- Born: Emil Schwartz 16 August 1917 Županja, Austro-Hungarian monarchy, (now Croatia)
- Died: September 2009 (aged 92) Israel
- Occupation: Hazzan

= Amiel Shomrony =

Yugoslav-born noted Holocaust Survivor (1917–2009

Amiel Shomrony (born Emil Schwartz; עמיאל שומרוני; 1917 - 2009) was a Yugoslav-born Israeli Holocaust survivor, who served as secretary of Zagreb's chief rabbi Miroslav Šalom Freiberger during World War II.

Shomrony was born in 1917, the son of physician Milan Schwartz. He had an older sister, Hedva. When he was 13, his mother, Lora, died of cancer. Prior to World War II, he had studied to be a veterinarian. In 1941, after the German invasion of Yugoslavia, Shomrony and his family were protected by Dido Kvaternik, who had been his father's patient.

After the establishment of the Independent State of Croatia and the enactment of race laws, he was forced to stop his studies. He was employed at the Jewish municipality in Zagreb as the secretary of the chief rabbi Miroslav Šalom Freiberger. In mid-1943, Shomrony escaped Zagreb, shortly before the city's remaining Jews were taken to Auschwitz. The route took Shomrony, his wife, daughter, and father from Zagreb to Budapest, through Romania and Bulgaria to Istanbul, and in 1944 they arrived in Palestine.

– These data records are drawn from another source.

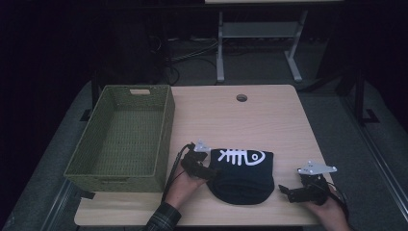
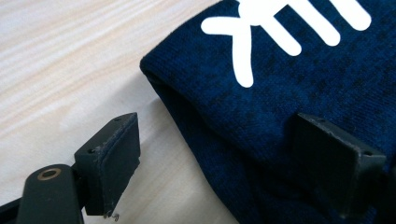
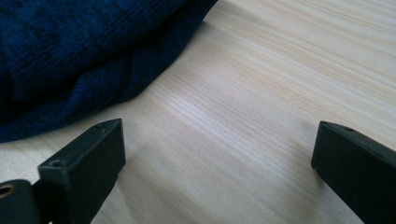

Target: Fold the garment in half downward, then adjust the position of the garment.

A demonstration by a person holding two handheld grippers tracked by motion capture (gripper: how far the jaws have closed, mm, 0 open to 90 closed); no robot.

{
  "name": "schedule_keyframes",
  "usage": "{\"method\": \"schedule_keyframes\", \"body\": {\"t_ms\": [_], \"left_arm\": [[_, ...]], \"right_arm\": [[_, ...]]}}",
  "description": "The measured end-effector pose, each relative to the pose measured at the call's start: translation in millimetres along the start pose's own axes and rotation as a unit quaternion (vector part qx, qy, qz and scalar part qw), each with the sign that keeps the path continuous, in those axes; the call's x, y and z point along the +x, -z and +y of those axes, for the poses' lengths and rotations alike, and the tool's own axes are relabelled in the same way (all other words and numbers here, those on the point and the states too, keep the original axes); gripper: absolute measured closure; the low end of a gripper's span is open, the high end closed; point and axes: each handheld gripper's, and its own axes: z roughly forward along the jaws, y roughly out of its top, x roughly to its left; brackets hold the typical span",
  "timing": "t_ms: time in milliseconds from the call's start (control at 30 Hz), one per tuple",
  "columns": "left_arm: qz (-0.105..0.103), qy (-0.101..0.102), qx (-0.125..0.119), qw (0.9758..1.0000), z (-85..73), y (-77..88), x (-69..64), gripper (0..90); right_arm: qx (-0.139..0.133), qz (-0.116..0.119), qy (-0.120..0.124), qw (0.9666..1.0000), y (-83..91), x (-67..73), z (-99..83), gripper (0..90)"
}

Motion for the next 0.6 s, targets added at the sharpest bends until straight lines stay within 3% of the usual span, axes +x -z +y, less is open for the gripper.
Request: {"method": "schedule_keyframes", "body": {"t_ms": [200, 433, 600], "left_arm": [[-0.002, -0.002, 0.004, 1.0000, -1.1, -1.7, -3.3, 16.9], [-0.018, 0.001, 0.013, 0.9997, 1.0, 0.1, -7.2, 33.0], [-0.047, 0.007, 0.014, 0.9988, 1.1, -0.2, -7.8, 51.3]], "right_arm": [[0.000, 0.000, -0.001, 1.0000, -0.3, 0.2, 0.3, 2.5], [0.000, 0.000, 0.000, 1.0000, -0.3, 0.1, 0.2, 2.5], [0.000, -0.001, -0.001, 1.0000, -0.4, 0.2, 0.3, 2.5]]}}
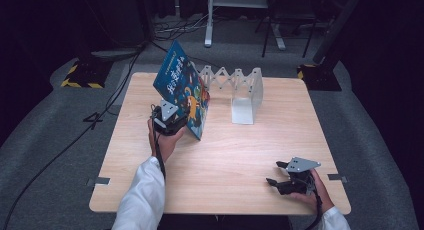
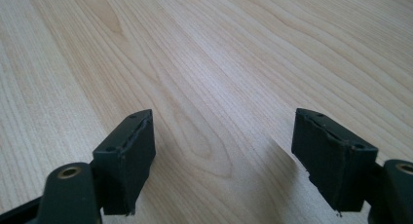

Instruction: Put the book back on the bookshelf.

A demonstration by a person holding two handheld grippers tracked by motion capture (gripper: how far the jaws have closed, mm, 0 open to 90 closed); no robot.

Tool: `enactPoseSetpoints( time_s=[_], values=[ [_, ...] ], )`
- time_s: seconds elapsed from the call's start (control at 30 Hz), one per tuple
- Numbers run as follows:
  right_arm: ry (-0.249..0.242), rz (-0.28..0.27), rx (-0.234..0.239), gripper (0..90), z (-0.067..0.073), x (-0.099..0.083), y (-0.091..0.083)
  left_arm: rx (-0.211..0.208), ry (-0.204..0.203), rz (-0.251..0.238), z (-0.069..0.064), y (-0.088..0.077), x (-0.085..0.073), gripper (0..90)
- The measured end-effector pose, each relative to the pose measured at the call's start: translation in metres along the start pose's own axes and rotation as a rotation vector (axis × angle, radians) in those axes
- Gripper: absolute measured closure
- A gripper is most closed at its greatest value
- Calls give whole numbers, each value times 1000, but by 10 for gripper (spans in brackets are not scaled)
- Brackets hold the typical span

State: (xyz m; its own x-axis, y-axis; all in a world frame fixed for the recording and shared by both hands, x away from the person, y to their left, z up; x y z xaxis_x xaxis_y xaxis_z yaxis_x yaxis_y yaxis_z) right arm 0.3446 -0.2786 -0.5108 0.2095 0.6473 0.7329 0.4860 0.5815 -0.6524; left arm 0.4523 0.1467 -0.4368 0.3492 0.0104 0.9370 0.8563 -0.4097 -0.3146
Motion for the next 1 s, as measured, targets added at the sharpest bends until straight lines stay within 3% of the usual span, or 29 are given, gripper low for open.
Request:
enactPoseSetpoints(
  time_s=[0.23,0.47,0.67,0.83,1.0],
  values=[
    [-1,1,-1,245,0,0,0,-5,17,12,1,-7,2,543],
    [-3,6,-4,245,0,0,0,-28,79,51,0,-18,5,499],
    [-3,13,-14,244,-1,1,0,-53,110,75,0,-29,5,477],
    [13,29,-26,244,-1,2,-1,-30,174,123,-1,-36,2,448],
    [16,50,-52,245,-2,2,-3,-50,209,154,-1,-44,-4,398]
  ],
)
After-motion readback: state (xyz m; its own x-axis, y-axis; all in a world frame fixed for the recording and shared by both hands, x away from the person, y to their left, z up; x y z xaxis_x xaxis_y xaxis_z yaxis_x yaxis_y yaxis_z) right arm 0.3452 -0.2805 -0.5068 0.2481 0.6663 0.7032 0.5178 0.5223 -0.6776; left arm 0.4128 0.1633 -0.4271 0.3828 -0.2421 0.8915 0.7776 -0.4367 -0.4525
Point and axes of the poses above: each handheld gripper's, and its own axes: y roughly forward along the jaws, x roughly out of its top, z roughly to its left, the point moved 1 cm from there along y, roughly forward along the jaws, and after that the axes turned 10 degrees about -y, right-handed, at the moved point
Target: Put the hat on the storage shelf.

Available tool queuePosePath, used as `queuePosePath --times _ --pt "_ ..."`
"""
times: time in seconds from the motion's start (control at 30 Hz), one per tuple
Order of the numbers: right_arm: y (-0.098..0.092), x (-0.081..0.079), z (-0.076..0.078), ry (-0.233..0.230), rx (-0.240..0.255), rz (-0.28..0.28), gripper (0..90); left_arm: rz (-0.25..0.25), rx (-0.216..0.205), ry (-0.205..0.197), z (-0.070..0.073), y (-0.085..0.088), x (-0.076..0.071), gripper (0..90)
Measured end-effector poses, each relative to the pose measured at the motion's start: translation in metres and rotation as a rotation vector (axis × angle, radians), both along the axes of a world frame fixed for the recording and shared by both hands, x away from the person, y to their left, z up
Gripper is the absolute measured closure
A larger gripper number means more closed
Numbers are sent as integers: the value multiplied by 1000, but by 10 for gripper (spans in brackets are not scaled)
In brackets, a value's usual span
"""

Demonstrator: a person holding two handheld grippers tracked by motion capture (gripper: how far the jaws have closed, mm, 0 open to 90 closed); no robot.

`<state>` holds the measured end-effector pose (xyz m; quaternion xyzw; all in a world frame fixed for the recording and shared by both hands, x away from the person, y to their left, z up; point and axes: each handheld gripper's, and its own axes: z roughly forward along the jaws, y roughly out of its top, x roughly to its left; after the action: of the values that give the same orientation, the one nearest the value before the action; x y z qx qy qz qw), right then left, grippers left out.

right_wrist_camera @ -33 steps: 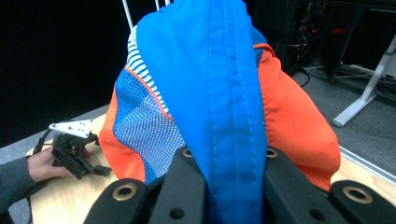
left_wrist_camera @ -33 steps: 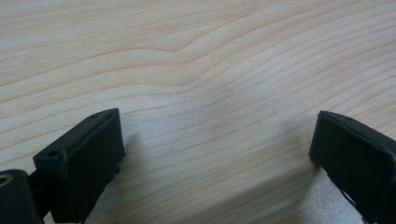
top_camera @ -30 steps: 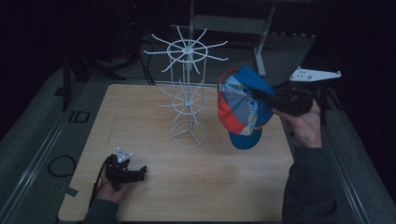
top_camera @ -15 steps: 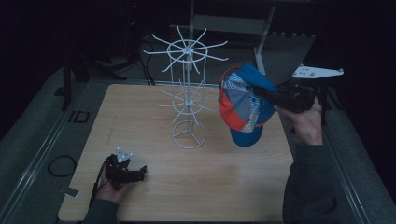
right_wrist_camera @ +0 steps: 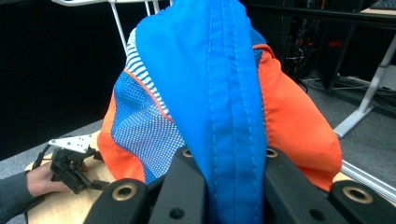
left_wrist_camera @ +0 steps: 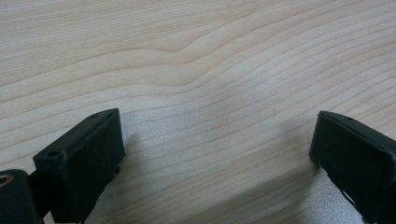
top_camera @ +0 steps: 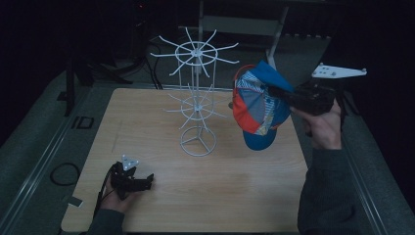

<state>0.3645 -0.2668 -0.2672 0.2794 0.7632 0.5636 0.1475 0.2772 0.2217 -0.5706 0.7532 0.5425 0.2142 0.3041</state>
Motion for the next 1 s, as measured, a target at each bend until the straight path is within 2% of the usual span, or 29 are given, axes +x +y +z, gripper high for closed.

Shomrony twice nominated the war-time archbishop of Zagreb Aloysius Stepinac to be listed among the Righteous Among the Nations: in 1970 and in 1994. He returned to Croatia in 1996 to participate in a conference on Stepinac. As part of the visit he appeared in the documentary film Svjedok istine.

Amiel Shomrony died in Israel in 2009, aged 92.